A cura di Daniela Zacconi
Ed ora tocca a Graeme Leak:
CS: Da dove partite per gli arrangiamenti dei celebri pezzi che eseguite nel vostro show cinemusicale? GL: Il punto di partenza sono le colonne sonore dei grandi film spaghetti western. Abbiamo ascoltato le partiture SENZA guardare le immagini, usandole come ispirazione per dare forma alle nostre esecuzioni. Abbiamo anche provato ad immaginare come ricreare la magia di queste colonne sonore dal vivo su un palco.
CS: Sceglierete in futuro di approcciarvi ad altri compositori, sia italiani che stranieri, che hanno firmato musiche per film western per un eventuale vostro nuovo spettacolo? GL: Abbiamo alcune idee per le nostre esibizioni future, ma con un autore diverso dal genere Western (nessuno può eguagliare Ennio Morricone in questo stile). Abbiamo pensato a John Barry o a Lalo Schifrin, o ad una esplorazione basata su un genere particolare, come ad esempio i film gangster o quelli di fantascienza o qualcosa come I tre dell'Operazione Drago (Enter the Dragon, musica di Schifrin). Per adesso siamo molto felici di aver un grande riscontro di pubblico con la Spaghetti Western Orchestra e guardiamo con entusiasmo alla possibilità di eseguire il nostro show in Europa e prossimamente anche negli Stati Uniti.
CS: Sulla base di quale idea scegliete quali strumenti suonare nel vostro show e quali oggetti? GL: Dopo aver ascoltato attentamente la partitura originale, creiamo degli arrangiamenti in grado di mettere in risalto le abilità dei nostri polistrumentisti. Abbiamo un set di percussioni orchestrali (timpani, vibrafono, grancassa) in grado di dare un suono molto grande, insieme a contrabbasso, tromba e pianoforte, con l'aggiunta delle parti vocali di tutti noi; in questo modo siamo capaci di ottenere un suono sorprendente, ricco e pieno. Inoltre, aggiungiamo un sacco di oggetti della vita quotidiana, ad esempio saliere e cose del genere, che utilizziamo sia come effetti sonori particolari che come presenza scenica interessante.

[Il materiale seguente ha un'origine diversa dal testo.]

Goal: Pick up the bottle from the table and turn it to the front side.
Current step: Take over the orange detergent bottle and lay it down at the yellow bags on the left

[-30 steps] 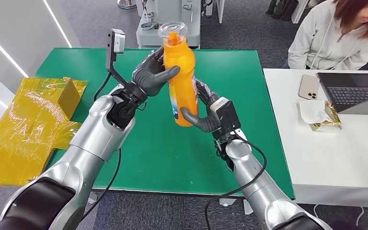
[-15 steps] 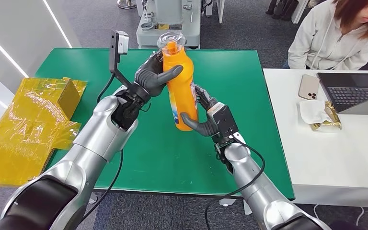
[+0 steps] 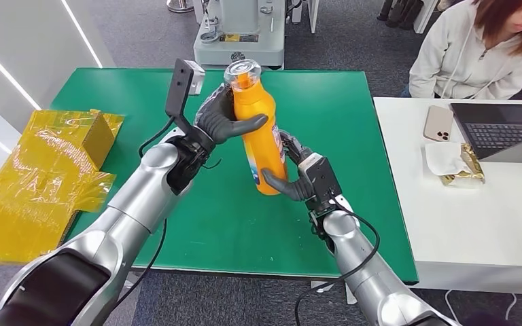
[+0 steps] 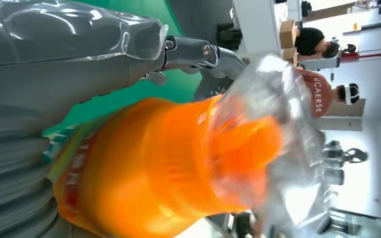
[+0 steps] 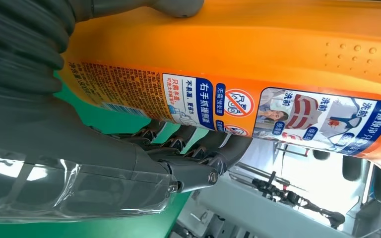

CS: Siete appassionati di musica da film? Se sì, di quali autori? GL: Sono interessato soprattutto a musicisti come David Byrne, Ryuichi Sakamoto, Laurie Anderson, Bjork. Per quanto riguarda i compositori cinematografici, al di là di Ennio Morricone (che secondo me è il più grande di tutti), mi piacciono Lalo Schifrin e John Barry. Mi ha sempre colpito poi la colonna sonora del film Il terzo uomo, scritta da Anton Karas ed eseguita interamente su una cetra. Sono poi un buon amico di Nigel Westlake, un fantastico compositore australiano che ha scritto la colonna sonora di Babe e di molti altri film australiani. Lavoro molto a Melbourne anche con Bryony Marks, una musicisita davvero interessante.
CS: Sarebbe possibile, partendo dal vostro show, creare un musical sugli spaghetti western? GL: Forse qualcun altro può essere in grado di portare il nostro lavoro in quella direzione. Per quanto ci riguarda siamo più interessati a continuare a sviluppare il nostro particolare stile di polistrumentisti e performer dal vivo. A noi interessa presentare il SUONO di una colonna sonora, vogliamo che il pubblico asolti. E' più un concerto che uno show. E vogliamo inoltre riuscire ad ottenere una combinazione efficace di immagini e musica usando i colori e il design scenografico (grazie al nostro regista Denis Blais e il lighting designer Keith Tucker). Non utilizziamo mai le immagini dei film, ma solamente le ombre del nostro “equipaggiamento” come elemento visivo primario. La bellezza della progettazione scenografica aggiunge moltissimo alla potenza della musica e dei suoni.